• [Exercise instructions]: Lines in the records below that contain the word "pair" must each be copied.

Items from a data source
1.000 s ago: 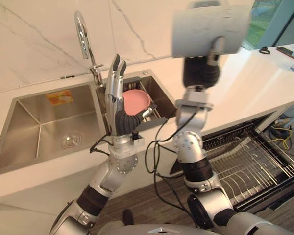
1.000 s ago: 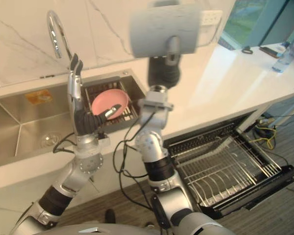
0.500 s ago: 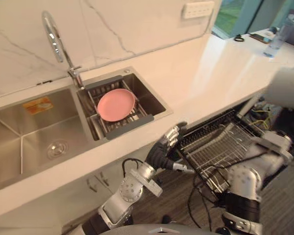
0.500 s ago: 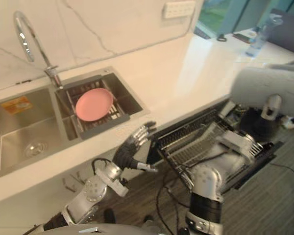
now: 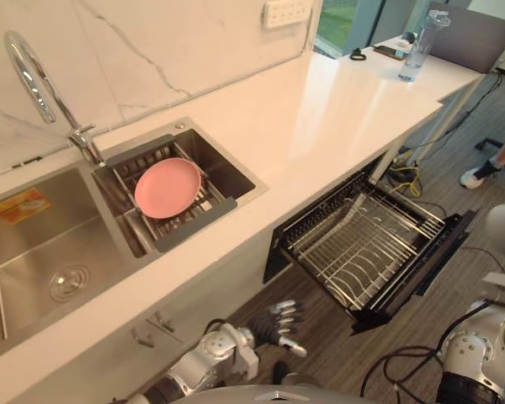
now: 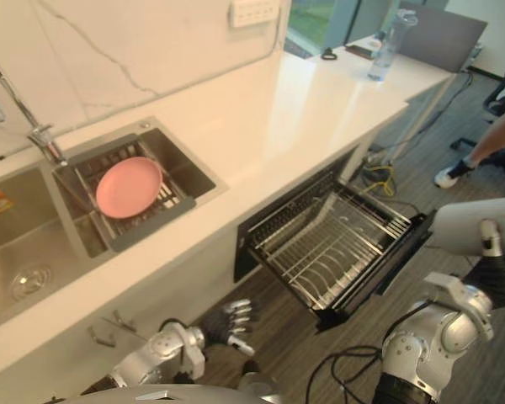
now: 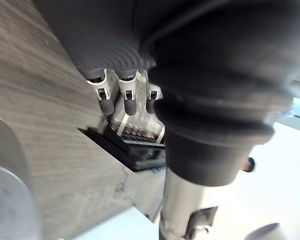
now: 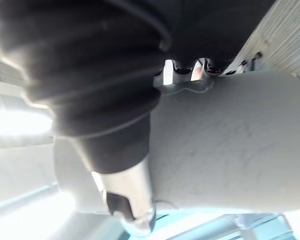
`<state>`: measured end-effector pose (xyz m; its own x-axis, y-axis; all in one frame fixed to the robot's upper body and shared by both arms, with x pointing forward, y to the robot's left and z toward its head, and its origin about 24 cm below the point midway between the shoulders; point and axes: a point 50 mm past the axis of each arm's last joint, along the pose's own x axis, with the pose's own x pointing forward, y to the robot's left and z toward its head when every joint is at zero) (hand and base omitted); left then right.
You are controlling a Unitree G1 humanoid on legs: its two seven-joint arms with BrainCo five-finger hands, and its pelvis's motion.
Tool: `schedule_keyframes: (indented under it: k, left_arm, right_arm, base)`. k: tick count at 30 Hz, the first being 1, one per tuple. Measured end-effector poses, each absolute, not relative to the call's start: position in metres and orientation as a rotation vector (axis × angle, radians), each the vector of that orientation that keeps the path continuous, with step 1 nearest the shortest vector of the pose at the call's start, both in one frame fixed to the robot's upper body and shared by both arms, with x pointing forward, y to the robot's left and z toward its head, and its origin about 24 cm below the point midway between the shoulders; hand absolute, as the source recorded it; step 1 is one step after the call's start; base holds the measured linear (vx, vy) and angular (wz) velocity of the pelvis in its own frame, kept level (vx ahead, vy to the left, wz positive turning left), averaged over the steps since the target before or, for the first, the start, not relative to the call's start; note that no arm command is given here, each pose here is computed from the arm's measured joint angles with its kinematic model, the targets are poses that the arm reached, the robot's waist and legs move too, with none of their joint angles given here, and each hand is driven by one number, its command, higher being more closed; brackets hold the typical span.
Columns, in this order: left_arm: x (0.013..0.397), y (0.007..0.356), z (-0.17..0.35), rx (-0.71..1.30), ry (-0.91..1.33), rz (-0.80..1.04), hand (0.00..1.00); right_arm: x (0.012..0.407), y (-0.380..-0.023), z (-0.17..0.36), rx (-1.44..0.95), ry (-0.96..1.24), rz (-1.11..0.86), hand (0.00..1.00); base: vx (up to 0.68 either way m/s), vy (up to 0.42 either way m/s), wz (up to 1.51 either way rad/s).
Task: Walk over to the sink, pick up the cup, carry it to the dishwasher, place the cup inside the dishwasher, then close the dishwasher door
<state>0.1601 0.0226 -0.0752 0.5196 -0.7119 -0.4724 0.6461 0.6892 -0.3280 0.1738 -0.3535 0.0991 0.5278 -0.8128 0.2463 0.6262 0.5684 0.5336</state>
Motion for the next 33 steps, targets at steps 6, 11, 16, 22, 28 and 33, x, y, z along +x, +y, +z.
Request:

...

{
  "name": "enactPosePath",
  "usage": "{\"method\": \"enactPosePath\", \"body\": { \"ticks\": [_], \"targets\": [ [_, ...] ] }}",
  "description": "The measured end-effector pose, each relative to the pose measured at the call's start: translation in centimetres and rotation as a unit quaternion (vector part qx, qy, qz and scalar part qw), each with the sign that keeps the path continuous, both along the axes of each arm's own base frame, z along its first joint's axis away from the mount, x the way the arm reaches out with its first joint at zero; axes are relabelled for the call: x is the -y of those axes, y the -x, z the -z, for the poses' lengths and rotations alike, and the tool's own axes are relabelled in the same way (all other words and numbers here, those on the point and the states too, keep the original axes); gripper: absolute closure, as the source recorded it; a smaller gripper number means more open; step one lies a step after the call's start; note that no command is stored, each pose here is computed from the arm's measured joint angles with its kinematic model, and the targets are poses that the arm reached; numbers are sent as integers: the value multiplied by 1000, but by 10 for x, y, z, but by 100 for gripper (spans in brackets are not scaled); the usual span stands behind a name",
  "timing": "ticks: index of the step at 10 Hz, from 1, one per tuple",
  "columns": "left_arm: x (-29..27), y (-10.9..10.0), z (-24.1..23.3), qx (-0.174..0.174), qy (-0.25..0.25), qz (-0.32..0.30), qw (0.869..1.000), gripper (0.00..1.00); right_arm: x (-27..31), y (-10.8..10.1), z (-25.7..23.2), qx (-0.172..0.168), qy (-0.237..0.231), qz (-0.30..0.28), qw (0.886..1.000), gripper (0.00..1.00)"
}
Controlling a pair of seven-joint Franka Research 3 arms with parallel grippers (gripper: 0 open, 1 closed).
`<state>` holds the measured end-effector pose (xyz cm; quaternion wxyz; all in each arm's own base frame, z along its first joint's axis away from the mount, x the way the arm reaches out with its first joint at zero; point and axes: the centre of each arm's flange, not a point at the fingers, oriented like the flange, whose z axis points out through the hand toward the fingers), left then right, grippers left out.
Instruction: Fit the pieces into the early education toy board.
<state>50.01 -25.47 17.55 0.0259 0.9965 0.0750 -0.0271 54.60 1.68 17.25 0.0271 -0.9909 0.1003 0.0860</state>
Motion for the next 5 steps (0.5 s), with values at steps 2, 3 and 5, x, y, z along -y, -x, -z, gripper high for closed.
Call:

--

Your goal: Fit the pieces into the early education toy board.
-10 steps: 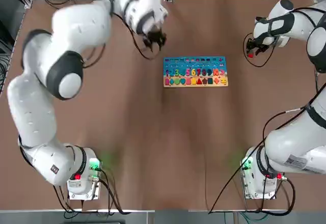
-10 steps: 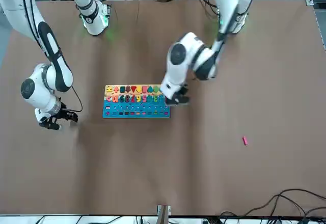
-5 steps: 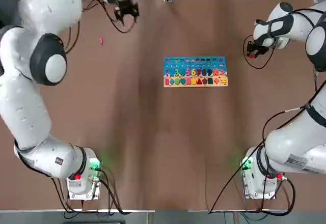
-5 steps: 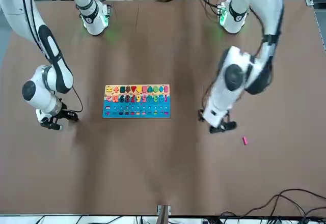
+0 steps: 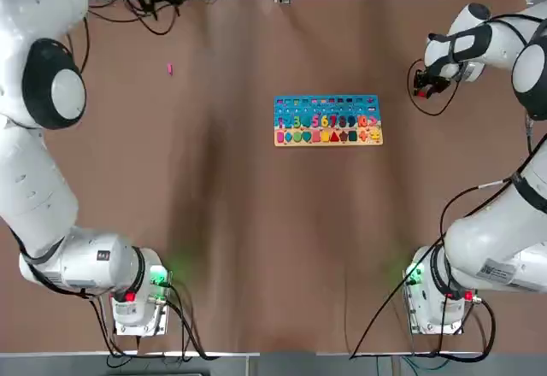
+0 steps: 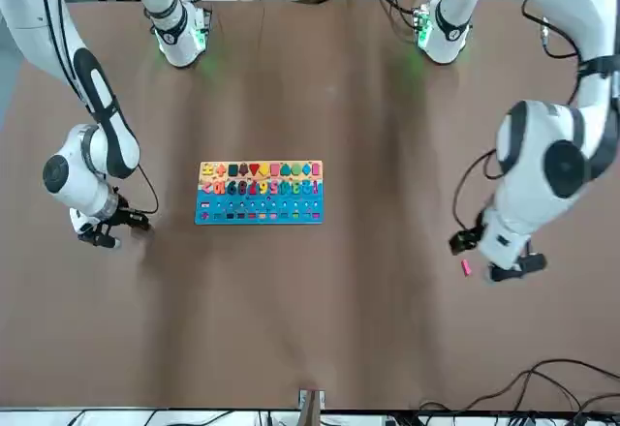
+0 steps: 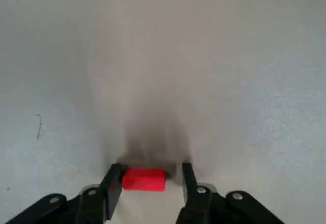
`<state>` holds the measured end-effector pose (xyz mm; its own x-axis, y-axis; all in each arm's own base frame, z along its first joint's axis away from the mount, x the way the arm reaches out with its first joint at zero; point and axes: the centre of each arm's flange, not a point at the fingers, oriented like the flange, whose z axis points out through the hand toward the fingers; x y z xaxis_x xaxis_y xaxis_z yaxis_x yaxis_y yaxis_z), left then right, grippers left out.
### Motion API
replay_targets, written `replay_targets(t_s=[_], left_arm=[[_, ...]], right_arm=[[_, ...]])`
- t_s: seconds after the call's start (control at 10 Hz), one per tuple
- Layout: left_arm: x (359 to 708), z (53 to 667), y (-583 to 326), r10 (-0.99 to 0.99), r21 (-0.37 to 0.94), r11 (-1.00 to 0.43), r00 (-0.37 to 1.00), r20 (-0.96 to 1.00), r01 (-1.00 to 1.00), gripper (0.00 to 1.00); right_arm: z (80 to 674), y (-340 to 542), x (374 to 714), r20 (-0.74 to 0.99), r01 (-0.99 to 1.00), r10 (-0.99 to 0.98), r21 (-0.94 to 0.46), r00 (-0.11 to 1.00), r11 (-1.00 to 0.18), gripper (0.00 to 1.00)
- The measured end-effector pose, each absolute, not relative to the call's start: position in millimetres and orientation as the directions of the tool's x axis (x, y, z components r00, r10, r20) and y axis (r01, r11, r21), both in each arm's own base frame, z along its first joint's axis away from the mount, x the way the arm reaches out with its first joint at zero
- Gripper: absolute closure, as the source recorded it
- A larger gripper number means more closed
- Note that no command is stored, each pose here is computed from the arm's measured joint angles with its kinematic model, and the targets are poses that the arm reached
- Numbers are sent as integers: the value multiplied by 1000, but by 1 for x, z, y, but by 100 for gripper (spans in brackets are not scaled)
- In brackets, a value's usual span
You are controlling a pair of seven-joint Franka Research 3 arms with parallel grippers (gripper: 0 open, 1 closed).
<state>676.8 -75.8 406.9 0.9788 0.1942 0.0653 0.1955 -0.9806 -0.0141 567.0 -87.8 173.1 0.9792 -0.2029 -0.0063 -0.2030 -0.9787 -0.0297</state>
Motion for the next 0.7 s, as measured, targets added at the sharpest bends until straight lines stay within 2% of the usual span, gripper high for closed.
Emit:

• [Finished task]:
Controlling a pair of seven-joint Franka Research 3 arms with parallel grippers (gripper: 0 open, 1 closed).
You are controlling a pair of seven-joint Franka Research 3 arms with parallel grippers (gripper: 0 open, 1 closed).

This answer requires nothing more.